= How to complete this task =
Return verbatim the lines that run from the one holding "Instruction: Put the" to the end of the listing, both ends included, without the pictures.

= Data =

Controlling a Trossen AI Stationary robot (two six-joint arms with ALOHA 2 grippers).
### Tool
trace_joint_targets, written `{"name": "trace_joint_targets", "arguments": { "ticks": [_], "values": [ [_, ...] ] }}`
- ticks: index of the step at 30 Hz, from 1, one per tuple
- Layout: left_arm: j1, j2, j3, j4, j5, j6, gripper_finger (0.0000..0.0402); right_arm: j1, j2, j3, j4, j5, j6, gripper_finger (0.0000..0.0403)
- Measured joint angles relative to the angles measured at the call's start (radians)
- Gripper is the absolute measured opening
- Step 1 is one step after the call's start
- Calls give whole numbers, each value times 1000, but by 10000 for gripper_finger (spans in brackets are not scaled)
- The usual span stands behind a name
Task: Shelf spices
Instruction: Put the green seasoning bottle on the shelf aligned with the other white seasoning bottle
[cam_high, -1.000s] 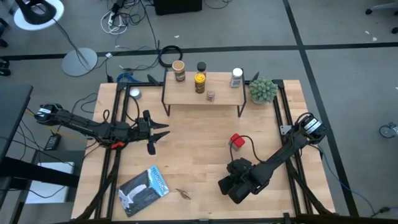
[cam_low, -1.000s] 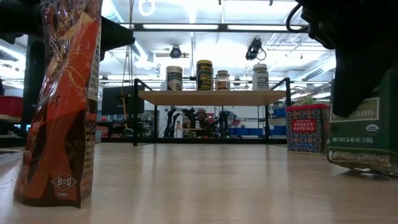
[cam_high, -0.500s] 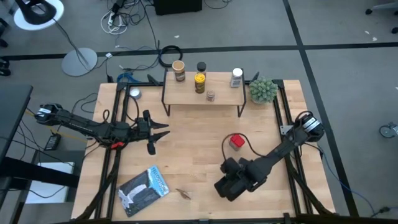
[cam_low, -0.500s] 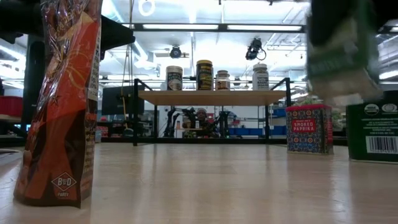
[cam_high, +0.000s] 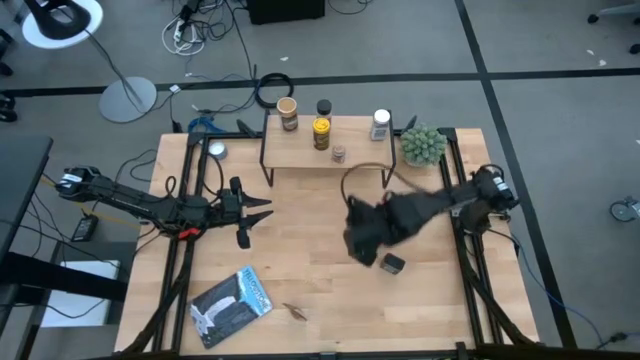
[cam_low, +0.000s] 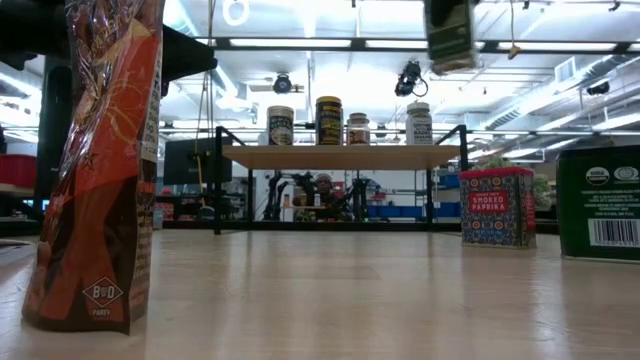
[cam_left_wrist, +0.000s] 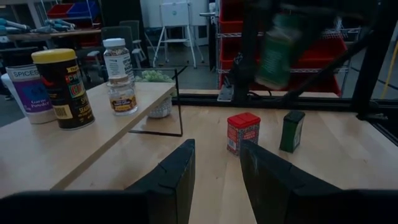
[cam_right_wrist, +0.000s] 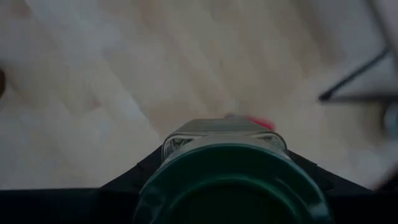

= Response for this exercise =
Instruction: Put the green seasoning bottle on the shelf aligned with the other white seasoning bottle
[cam_high, -1.000s] 
[cam_low, -1.000s] 
[cam_high, -0.500s] 
[cam_low, -0.500s] 
[cam_high, +0.000s] 
[cam_low, +0.000s] 
[cam_left_wrist, +0.000s] 
[cam_right_wrist, +0.000s] 

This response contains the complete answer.